An independent review has found no evidence of a significant increase in suicide among young patients attending a London gender identity clinic.
Professor Lewis Appleby was asked by Health Secretary Wes Streeting to look into the data after campaigners claimed suicide rates had risen since puberty blockers were restricted at Tavistock and Portman NHS Trust in 2020.
Prof Appleby’s research concluded that “the data does not support the claims”, adding that the way the issue had been discussed on social media was “insensitive, distressing and dangerous”.
Joe Maugham, founder of the Good Law Project, which has been leading the legal action, said the review had been “hugely challenging” and that his analysis included patients on waiting lists.
Unsafe Languages
The Department of Health and Human Services said it was important that public debate on the issue was conducted responsibly.
Prof Appleby, professor of psychiatry at the University of Manchester and a veteran suicide researcher, said online discussion of the issue went against guidelines on safely reporting suicide.
“One risk is that young people and their families will be frightened by the prediction that without puberty suppressants, suicide is inevitable – as some of the reactions on social media suggest,” he said.

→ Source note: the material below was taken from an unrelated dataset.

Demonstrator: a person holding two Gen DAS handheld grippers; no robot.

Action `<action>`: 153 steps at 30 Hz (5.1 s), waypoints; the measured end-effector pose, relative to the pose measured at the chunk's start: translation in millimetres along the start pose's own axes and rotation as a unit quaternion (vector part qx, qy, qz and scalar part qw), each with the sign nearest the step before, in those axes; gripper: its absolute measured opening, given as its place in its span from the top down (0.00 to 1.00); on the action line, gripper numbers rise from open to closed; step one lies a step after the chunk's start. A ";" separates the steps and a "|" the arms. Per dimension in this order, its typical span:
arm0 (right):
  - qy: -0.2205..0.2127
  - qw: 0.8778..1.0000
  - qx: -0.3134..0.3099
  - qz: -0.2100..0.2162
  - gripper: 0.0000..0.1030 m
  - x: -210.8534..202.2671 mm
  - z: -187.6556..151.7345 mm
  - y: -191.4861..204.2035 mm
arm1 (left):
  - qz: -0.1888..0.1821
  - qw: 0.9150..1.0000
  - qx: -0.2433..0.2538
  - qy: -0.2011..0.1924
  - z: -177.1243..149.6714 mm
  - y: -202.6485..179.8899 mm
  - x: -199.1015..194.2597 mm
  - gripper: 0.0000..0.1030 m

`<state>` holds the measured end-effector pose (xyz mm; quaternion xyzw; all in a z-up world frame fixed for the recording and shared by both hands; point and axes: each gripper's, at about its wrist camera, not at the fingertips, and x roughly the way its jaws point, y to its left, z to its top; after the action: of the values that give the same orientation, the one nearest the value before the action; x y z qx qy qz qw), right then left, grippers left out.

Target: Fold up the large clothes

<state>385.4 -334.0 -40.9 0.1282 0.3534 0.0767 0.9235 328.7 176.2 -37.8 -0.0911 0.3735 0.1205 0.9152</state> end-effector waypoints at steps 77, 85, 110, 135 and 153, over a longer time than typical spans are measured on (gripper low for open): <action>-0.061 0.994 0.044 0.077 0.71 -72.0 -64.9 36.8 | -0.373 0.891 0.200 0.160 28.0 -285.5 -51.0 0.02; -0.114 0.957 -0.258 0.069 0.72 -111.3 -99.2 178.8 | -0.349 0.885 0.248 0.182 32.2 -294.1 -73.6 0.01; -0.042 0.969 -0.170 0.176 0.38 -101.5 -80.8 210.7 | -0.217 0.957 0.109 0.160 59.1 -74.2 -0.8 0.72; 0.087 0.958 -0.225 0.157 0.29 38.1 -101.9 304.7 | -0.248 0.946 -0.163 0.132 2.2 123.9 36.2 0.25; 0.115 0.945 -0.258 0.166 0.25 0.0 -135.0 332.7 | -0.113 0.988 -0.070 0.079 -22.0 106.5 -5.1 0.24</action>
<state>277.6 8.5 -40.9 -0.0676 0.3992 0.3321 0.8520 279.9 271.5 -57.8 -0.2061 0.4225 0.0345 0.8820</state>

There was also a risk that young people would become anxious after hearing the message and imitate the behavior they were warned about.
He also said published claims about an “explosion” in suicides “fail to meet basic standards of statistical evidence.”
The Good Law Project is challenging the former health minister’s decision to stop private clinics from prescribing puberty-blocking drugs to children and young people with gender dysphoria.
This was recommended by the Cass review published in April, which said the evidence for the use of the treatment was “significantly weak”.
In response to their claims, the new Health Secretary launched an independent investigation, led by Professor Appleby, which analysed NHS England data on suicides among patients at the Tavistock Clinic, based on an audit of the Trust.
The study looked at the period from 2018-19 to 2023-24 and found that there were 12 suicides, five of which occurred in the three-year period up to 2020-21 and seven in the three years following.
“This is essentially no difference,” Professor Appleby said in the report, “and given the expected variability in small numbers, it is unlikely to result in a statistically significant difference.”
He added: “Specifically among young people under 18, there have been three suicides prior to the 2020-21 season and three since.”
Prof Appleby noted that the patients who died were at different stages of the care system, including after being discharged from hospital, suggesting there was no consistent link to any one aspect of care.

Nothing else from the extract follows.